*To do*
For every line of the material below, check for the string "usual" and return the line if it is there.

_____

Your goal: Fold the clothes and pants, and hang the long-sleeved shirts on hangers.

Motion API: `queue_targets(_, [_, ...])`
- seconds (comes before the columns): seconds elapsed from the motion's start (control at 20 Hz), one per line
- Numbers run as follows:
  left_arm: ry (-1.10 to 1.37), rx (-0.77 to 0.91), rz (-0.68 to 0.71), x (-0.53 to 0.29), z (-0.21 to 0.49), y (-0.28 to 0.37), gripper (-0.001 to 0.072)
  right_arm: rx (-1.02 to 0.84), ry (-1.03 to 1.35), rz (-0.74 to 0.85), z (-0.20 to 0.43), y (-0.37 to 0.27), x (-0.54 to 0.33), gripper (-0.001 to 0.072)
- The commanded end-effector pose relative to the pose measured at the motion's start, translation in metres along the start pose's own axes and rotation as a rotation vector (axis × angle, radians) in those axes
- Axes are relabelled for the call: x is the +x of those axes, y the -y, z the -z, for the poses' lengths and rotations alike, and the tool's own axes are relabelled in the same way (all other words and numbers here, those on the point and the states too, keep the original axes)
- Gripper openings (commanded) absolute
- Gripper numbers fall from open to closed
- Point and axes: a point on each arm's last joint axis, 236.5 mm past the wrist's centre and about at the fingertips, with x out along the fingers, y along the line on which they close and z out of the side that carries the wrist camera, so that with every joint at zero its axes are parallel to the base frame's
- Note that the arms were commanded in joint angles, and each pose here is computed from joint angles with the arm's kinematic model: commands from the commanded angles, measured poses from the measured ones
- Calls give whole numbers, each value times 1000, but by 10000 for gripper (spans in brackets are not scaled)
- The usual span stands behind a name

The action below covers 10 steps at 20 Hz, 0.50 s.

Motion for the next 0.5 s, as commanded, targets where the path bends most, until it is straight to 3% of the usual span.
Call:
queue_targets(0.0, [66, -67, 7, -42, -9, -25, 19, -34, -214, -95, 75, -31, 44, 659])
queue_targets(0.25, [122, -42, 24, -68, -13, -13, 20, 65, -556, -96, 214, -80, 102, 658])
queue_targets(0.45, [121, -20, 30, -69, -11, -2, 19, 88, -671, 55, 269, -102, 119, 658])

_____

*Solution*
- The usual span stands behind a name
Motion for the next 0.5 s, as commanded, targets where the path bends most, until it is straight to 3% of the usual span.

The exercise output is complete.